‘Elders’ hang tough against newcomers

 

CAP Today

 

 

 

January 2012
Feature Story

William Check, PhD

And on this team, the winners and still champions aspirin, heparin, and warfarin. Like the ancient Titan Cronos, who rebuffed many challenges from his powerful offspring before finally being vanquished by his son Zeus, these three venerable graybeards continue to dominate their clinical realms despite the birth of many new antiplatelet agents and anticoagulants. Michael Laposata, MD, PhD, calls the efforts to displace these therapeutically effective elders “a big growth industry,” saying, “We keep getting new agents.” This is especially true of warfarin and heparin. So far there has been no “Zeus” of anticoagulants, but one or more of the new arrivals could soon fill that historic role.

Aspirin has been used for thousands of years; as a pure synthetic compound it dates from 1850–1870. Clinical trials of heparin began in 1935; it entered clinical use in 1937. Warfarin, the youngster of the bunch, took on its anticoagulant incarnation in the mid-1950s. In contrast, many of the upstart antiplatelet agents and anticoagulants are callow youths. Just in the past year three oral agents were approved for prevention of stroke in atrial fibrillation—rivaroxaban (Xarelto), dabigatran (Pradaxa), and apixaban (Eliquis). The financial stakes are huge. Broad substitution of one of these oral anticoagulants for warfarin could increase health care costs by $20 billion over the next 10 years, in the estimation of Dr. Laposata, who is the Edward and Nancy Fody professor and executive vice chair of pathology, microbiology, and immunology and professor of medicine at Vanderbilt University School of Medicine and pathologist-in-chief at Vanderbilt University Hospital. Do the therapeutic benefits of the newer agents justify this increase? How will the health care system deal with this huge new expense? At the present time, there are no clear answers to these questions.

However, several important principles in this area are very clear, Dr. Laposata says, including some that perhaps many are not fully aware of. One is reversibility. If a patient starts bleeding on Coumadin, you can reverse the anticoagulant effect with vitamin K or a transfusion of fresh frozen plasma, or both. However, with the newer agents there is much less experience with safe reversal. For example, Dr. Laposata says, “If a patient starts bleeding on dabigatran, we don’t have clear evidence about what to do.”

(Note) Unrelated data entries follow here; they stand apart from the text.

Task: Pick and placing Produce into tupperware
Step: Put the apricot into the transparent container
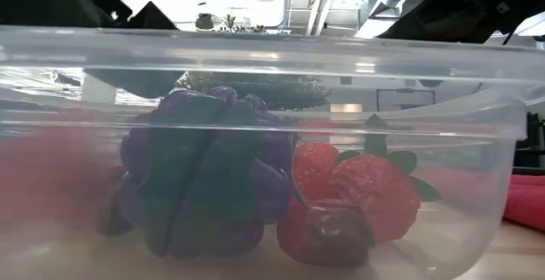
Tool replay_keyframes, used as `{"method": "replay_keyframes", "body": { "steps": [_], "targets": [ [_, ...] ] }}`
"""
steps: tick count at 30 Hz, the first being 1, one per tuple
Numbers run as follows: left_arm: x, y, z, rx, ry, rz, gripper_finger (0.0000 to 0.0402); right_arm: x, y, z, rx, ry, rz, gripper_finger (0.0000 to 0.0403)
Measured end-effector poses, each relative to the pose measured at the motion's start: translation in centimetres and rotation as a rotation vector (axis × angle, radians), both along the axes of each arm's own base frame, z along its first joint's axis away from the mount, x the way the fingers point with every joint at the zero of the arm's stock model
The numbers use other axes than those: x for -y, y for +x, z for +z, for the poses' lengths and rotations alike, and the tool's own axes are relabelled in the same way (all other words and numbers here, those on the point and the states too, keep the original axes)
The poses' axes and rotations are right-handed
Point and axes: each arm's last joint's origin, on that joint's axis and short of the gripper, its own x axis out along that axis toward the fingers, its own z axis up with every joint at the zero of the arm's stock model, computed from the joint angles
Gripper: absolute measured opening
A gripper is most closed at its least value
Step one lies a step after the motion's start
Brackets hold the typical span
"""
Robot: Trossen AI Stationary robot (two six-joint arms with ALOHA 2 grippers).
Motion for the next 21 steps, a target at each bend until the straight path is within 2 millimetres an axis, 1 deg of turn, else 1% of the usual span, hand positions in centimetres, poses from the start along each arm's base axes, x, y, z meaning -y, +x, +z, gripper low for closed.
{"method": "replay_keyframes", "body": {
  "steps": [4,6,8,10,13,15,18,21],
  "targets": [
    [0.1,0.1,0.2,0.043,0.02,-0.028,0.0236,0.0,0.0,0.0,0.001,-0.002,0.001,0.0092],
    [0.1,0.1,0.5,0.059,0.033,-0.044,0.0249,-0.1,0.0,0.3,0.028,-0.039,0.023,0.0092],
    [0.1,0.0,1.1,0.092,0.044,-0.064,0.0256,-0.3,-0.1,1.2,0.107,-0.096,0.066,0.0092],
    [0.2,-0.3,1.9,0.133,0.063,-0.084,0.0258,-0.7,-0.6,2.8,0.214,-0.157,0.124,0.0092],
    [0.1,-0.6,3.3,0.189,0.085,-0.108,0.0258,-0.7,-2.3,5.0,0.314,-0.216,0.196,0.0092],
    [-0.2,-0.9,4.4,0.227,0.092,-0.109,0.0258,-0.3,-3.8,5.9,0.37,-0.249,0.221,0.0092],
    [-0.6,-1.4,6.1,0.277,0.121,-0.121,0.0258,0.8,-6.1,6.5,0.445,-0.286,0.233,0.0092],
    [-1.1,-2.1,7.9,0.331,0.125,-0.13,0.0258,2.3,-8.1,5.7,0.498,-0.286,0.208,0.0092]
  ]
}}
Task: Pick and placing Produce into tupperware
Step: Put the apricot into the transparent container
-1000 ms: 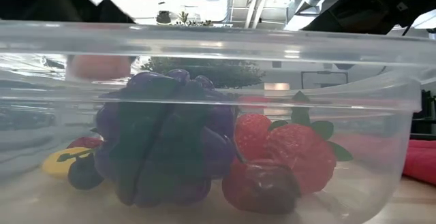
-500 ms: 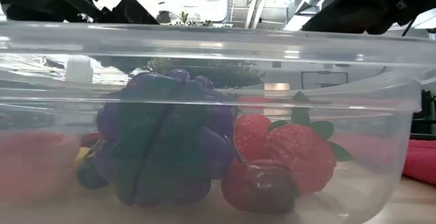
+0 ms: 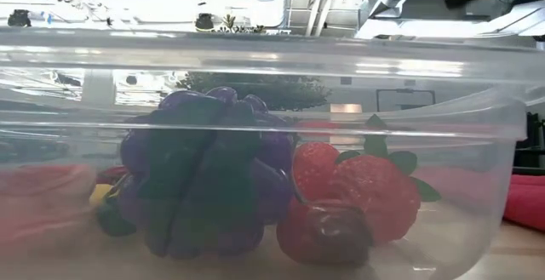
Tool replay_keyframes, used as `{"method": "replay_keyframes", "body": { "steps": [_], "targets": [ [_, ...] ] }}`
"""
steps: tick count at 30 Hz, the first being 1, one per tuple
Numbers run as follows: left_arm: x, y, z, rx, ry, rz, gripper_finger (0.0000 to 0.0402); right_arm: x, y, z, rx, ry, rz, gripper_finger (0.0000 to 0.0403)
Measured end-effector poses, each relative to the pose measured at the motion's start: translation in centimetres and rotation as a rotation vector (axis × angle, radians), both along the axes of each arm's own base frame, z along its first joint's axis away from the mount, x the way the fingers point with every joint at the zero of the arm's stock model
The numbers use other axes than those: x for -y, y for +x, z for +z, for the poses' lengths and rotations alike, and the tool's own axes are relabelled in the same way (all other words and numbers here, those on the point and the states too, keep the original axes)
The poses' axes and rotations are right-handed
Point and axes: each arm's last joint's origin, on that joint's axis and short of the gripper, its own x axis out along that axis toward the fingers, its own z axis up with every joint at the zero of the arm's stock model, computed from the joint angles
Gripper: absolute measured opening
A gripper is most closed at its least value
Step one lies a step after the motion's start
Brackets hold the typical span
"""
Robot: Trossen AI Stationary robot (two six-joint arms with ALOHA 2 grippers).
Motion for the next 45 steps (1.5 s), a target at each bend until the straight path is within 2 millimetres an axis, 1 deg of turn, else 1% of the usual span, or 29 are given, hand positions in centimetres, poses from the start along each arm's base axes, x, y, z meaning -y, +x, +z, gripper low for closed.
{"method": "replay_keyframes", "body": {
  "steps": [5,10,13,16,20,24,29,34,39,41,45],
  "targets": [
    [-1.2,-1.7,2.2,0.081,-0.019,-0.009,0.0258,2.0,-2.4,-2.7,0.08,0.047,-0.025,0.0092],
    [-3.6,-3.9,3.4,0.142,-0.037,0.01,0.0258,3.0,-3.7,-5.2,0.109,0.062,0.009,0.0092],
    [-5.1,-5.4,3.6,0.177,-0.055,0.028,0.0258,3.3,-3.9,-5.6,0.084,0.041,0.026,0.0092],
    [-6.5,-6.8,3.7,0.212,-0.069,0.054,0.0258,4.0,-3.9,-5.5,0.101,0.02,-0.003,0.0092],
    [-8.6,-8.5,3.6,0.25,-0.072,0.176,0.0258,5.4,-3.8,-5.6,0.09,0.028,-0.056,0.0092],
    [-10.0,-9.8,2.8,0.253,-0.064,0.272,0.0258,7.0,-3.8,-6.1,0.035,0.054,-0.074,0.0092],
    [-11.1,-10.7,2.5,0.241,-0.066,0.353,0.0258,8.5,-3.8,-7.0,-0.061,0.055,-0.077,0.0092],
    [-11.4,-10.9,2.2,0.216,-0.051,0.368,0.0258,9.4,-3.9,-7.1,-0.056,0.008,-0.094,0.0092],
    [-11.5,-10.9,2.2,0.215,-0.047,0.378,0.0258,9.7,-4.0,-7.3,-0.072,-0.02,-0.076,0.0092],
    [-11.5,-10.9,2.2,0.215,-0.046,0.381,0.0258,9.7,-4.1,-7.4,-0.075,-0.057,-0.033,0.0092],
    [-11.5,-10.9,2.2,0.211,-0.059,0.385,0.0258,9.4,-4.5,-6.8,0.017,-0.129,0.06,0.0092]
  ]
}}
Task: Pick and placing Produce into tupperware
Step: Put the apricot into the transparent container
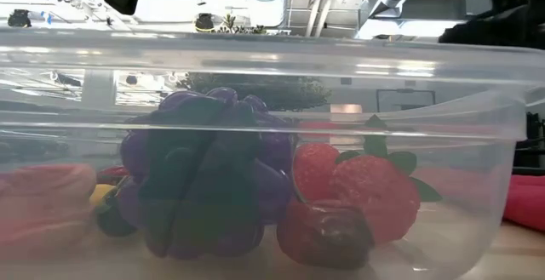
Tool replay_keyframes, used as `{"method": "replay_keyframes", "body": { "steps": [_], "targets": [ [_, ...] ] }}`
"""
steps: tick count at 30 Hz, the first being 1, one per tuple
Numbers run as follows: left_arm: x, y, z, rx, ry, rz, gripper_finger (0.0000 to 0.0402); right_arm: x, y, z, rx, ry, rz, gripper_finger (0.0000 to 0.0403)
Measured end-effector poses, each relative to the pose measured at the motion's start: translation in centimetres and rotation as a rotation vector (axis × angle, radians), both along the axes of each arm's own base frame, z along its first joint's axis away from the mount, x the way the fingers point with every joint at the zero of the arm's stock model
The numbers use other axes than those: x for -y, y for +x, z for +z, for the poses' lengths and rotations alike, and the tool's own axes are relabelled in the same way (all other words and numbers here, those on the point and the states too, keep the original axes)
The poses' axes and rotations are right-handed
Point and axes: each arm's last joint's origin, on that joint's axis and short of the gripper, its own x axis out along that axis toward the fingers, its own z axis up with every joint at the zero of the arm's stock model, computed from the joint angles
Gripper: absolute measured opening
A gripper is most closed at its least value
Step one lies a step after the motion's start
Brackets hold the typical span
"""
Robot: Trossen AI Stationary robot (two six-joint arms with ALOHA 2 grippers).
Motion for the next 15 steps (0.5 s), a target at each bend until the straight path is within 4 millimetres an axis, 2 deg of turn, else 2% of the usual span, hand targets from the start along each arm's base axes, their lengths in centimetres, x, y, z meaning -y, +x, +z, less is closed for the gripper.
{"method": "replay_keyframes", "body": {
  "steps": [8,12,15],
  "targets": [
    [-0.06,0.01,0.0,0.0,-0.009,0.024,0.0258,-0.21,-0.79,0.51,0.058,0.031,-0.013,0.0092],
    [-0.13,0.02,0.0,0.002,-0.008,0.051,0.0258,-0.05,-0.59,0.08,0.011,0.081,-0.155,0.0092],
    [-0.15,0.02,0.02,0.004,-0.008,0.057,0.0258,-0.15,-0.53,0.07,0.013,0.079,-0.194,0.0092]
  ]
}}
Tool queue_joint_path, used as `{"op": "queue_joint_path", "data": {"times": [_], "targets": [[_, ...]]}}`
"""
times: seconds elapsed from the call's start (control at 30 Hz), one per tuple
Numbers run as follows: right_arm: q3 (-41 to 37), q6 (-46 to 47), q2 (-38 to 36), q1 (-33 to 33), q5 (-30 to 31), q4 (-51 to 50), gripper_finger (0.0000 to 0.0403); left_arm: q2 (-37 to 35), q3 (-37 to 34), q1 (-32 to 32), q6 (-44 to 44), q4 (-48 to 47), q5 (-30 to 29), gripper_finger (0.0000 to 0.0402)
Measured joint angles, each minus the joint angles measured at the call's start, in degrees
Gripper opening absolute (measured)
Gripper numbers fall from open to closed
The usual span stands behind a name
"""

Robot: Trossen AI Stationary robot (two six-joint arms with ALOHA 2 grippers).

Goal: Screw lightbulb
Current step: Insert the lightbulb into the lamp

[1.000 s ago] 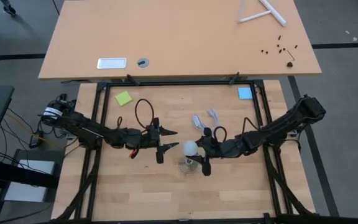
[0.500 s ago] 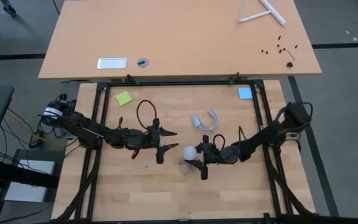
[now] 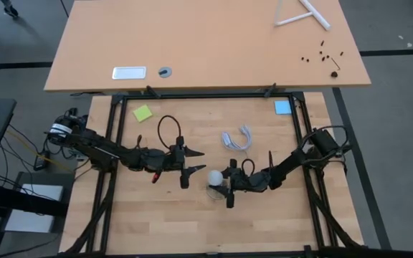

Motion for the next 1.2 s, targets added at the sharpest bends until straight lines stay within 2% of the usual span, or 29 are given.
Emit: {"op": "queue_joint_path", "data": {"times": [0.27, 0.43, 0.6, 0.73, 0.93, 1.2], "targets": [[-0.02, 3.55, 3.45, -1.22, 1.52, 0.84, 0.0221, 0.0, -0.01, 0.11, 0.26, -0.49, 0.0, 0.0219], [0.24, 1.8, 4.92, -3.49, 1.43, 4.62, 0.0219, 0.0, 0.0, 0.11, 0.37, -0.5, -0.87, 0.0219], [0.26, -3.63, 4.91, -7.36, -1.53, 8.81, 0.0211, 0.02, -0.01, 0.11, 1.83, 0.0, -3.96, 0.0219], [0.26, -4.7, 4.9, -9.38, -4.0, 8.08, 0.0205, 0.02, 0.0, 0.2, 3.69, 0.44, -6.71, 0.0219], [0.11, -4.38, 4.9, -7.95, -4.52, 7.7, 0.02, 0.02, -0.02, 0.87, 3.8, 0.15, -6.73, 0.0219], [0.11, -4.8, 4.9, -6.06, -1.24, 7.67, 0.0199, 0.02, -0.02, 0.9, 2.77, 0.71, -5.68, 0.0219]]}}
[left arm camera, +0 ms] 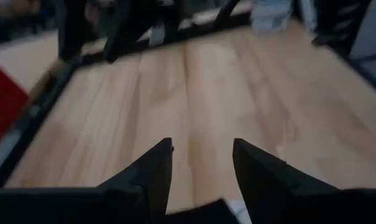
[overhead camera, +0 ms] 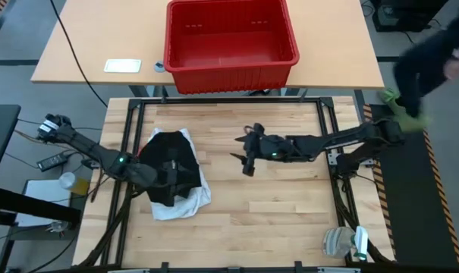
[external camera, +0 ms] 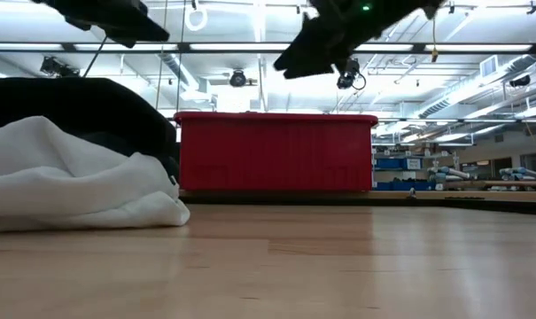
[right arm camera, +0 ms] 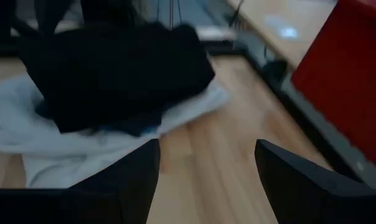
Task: Fold laundry
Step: Adjust the red bin
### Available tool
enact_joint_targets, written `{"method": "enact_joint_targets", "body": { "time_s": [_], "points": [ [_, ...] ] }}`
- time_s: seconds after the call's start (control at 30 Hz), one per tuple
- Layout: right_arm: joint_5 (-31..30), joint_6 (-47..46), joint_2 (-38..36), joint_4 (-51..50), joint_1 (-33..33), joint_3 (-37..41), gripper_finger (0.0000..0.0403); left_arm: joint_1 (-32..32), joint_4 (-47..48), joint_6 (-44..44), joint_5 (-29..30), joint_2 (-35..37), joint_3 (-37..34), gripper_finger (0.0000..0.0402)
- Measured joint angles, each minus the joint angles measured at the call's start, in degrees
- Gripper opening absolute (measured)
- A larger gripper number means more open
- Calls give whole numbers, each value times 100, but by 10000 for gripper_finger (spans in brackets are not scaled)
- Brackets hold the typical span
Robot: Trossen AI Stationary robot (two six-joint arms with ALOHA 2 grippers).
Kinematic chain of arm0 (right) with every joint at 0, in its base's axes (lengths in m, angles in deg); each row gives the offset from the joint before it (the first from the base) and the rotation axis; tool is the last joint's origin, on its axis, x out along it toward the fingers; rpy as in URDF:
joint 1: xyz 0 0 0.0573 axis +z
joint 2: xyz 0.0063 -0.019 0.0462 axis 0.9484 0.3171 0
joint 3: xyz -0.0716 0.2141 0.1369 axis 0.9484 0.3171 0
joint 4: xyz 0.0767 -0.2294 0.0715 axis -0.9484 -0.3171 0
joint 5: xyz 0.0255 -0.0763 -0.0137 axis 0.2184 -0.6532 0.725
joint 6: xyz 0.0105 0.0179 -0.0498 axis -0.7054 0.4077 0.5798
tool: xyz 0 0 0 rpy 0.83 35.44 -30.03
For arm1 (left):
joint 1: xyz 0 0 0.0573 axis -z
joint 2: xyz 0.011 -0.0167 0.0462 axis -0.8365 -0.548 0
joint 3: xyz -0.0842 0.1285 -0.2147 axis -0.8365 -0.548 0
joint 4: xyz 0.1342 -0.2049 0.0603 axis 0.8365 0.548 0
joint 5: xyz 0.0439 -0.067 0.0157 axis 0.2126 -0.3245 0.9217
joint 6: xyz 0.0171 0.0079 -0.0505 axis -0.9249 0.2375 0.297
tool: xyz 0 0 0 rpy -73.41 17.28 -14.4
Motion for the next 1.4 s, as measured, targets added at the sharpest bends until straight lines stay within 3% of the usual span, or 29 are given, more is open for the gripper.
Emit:
{"method": "enact_joint_targets", "body": {
  "time_s": [0.27,0.47,0.67,0.77,0.97,1.17,1.4],
  "points": [
    [-33,1174,-397,2319,-282,1077,267,-231,-1751,-1536,558,128,-946,171],
    [-721,1706,-399,2621,-550,1127,265,-783,-1839,-1154,694,132,-1055,171],
    [-877,2114,-400,2584,-812,1008,250,-984,-1852,-1181,688,175,-1052,171],
    [-540,1833,-400,2282,-1208,807,241,-1143,-1860,-1233,686,242,-1051,171],
    [892,1492,-381,2018,-2089,448,229,-1381,-1955,-1244,688,287,-1049,171],
    [1545,1367,-381,2004,-2645,180,226,-1631,-2021,-1447,688,287,-1049,171],
    [1747,1033,-381,2022,-2602,132,226,-1850,-2590,-1705,688,287,-1049,171]
  ]
}}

Another potential drawback of newer oral anticoagulants comes from their pharmacokinetics. They have a rapid onset of action, but, on the flip side, they also have rapid offset. “If a patient forgets one dose of rivaroxaban or dabigatran, they could be in big trouble,” Dr. Laposata warns. In one day much of the anticoagulant effect is lost.

Another salient fact is that there is more than one replacement for warfarin. “People will have to choose,” Dr. Laposata says. In these early days, definitive differences among them are not apparent.

A final principle concerns laboratory monitoring. Newer drugs are touted as needing no monitoring, but all of these drugs need some monitoring at some time, Dr. Laposata cautions. “A lot of people think that when you don’t need to monitor, you don’t need to test.” In fact, he points out, “We will have to be able to determine plasma concentrations for those newer drugs that don’t require routine monitoring when patients on these drugs experience bleeding or thrombosis. We really want to get it right.”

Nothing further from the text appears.